Quote:
Originally Posted by Starson17
Calibre does not use OCR. Your PDF may have OCR text behind images of words. Calibre converts text not images of text, so if the text is wrong, Calibre's conversion is wrong. The text may have a single l, while the image of teh text has a double l. Or you may have ligatures. The engine Calibre uses can't handle all ligatures. Start by selecting the double-l word in your pdf, copy it, and paste it into notepad to see if that word pastes in correctly with a double or single l.
|
OK - thanks - my OCR hypothesis bites the dust - progress. moving on...
using acrobat, not my default pdfexch viewer, I can search for and exract text - here is the paragraph that I used at start of (mysterious case of diasappearing Ls ) thread; pasted from source PDF - the double Ls all look fine, yet see the posted epub conversion, below
Safely on the other side of the stairwell housing, Ruth tilted her head up and let
the cataract wash over her cataracts. She’d been scheduled to have
phacoemulsification the week after martial law was declared. Now she was stuck
with cloudy vision of a cloudy sky.
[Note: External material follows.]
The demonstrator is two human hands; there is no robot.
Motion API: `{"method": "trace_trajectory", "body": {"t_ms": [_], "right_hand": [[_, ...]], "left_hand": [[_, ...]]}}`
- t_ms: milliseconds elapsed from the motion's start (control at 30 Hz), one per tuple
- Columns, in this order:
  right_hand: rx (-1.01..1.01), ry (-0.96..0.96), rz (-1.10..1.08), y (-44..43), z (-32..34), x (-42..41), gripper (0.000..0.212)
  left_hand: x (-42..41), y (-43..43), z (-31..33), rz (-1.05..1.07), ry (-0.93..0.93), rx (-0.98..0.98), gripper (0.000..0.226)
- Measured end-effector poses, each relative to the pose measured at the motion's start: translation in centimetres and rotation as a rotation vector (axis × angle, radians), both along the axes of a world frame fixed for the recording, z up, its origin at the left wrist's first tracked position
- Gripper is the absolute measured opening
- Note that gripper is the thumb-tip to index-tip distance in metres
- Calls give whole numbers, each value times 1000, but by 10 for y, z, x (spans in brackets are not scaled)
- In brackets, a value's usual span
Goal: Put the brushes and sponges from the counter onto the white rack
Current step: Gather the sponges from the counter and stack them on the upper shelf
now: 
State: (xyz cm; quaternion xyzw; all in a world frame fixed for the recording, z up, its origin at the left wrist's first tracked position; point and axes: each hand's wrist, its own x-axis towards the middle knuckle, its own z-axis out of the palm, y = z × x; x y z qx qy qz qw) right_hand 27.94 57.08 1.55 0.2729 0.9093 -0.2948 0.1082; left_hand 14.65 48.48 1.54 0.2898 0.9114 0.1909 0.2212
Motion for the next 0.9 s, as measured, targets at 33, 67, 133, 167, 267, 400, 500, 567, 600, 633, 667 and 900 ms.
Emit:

She pulled some matted strands of hair away
from her eyes, her fingers straying up her forehead, which seemed to go all the
way to the back of her head.
I've added the italics here, for thread clarity. the above text looks fine if I post it into notepad.
calibre converts it to this
Safely on the other side of the stairwel housing, Ruth tilted her head up and let the cataract wash over her cataracts. She’d been scheduled to have phacoemulsification the week after martial law was declared. Now she was stuck with cloudy vision of a cloudy sky. She pul ed some matted strands of hair away from her eyes, her fingers straying up her forehead, which seemed to go al the way to the back of her head. Maybe it was better she couldn’t see that wel . In her mind she could stil picture herself as she was. Abe, too.
so, all ----al
pulled ----pul ed
still -----stil
stairwell ----stairwel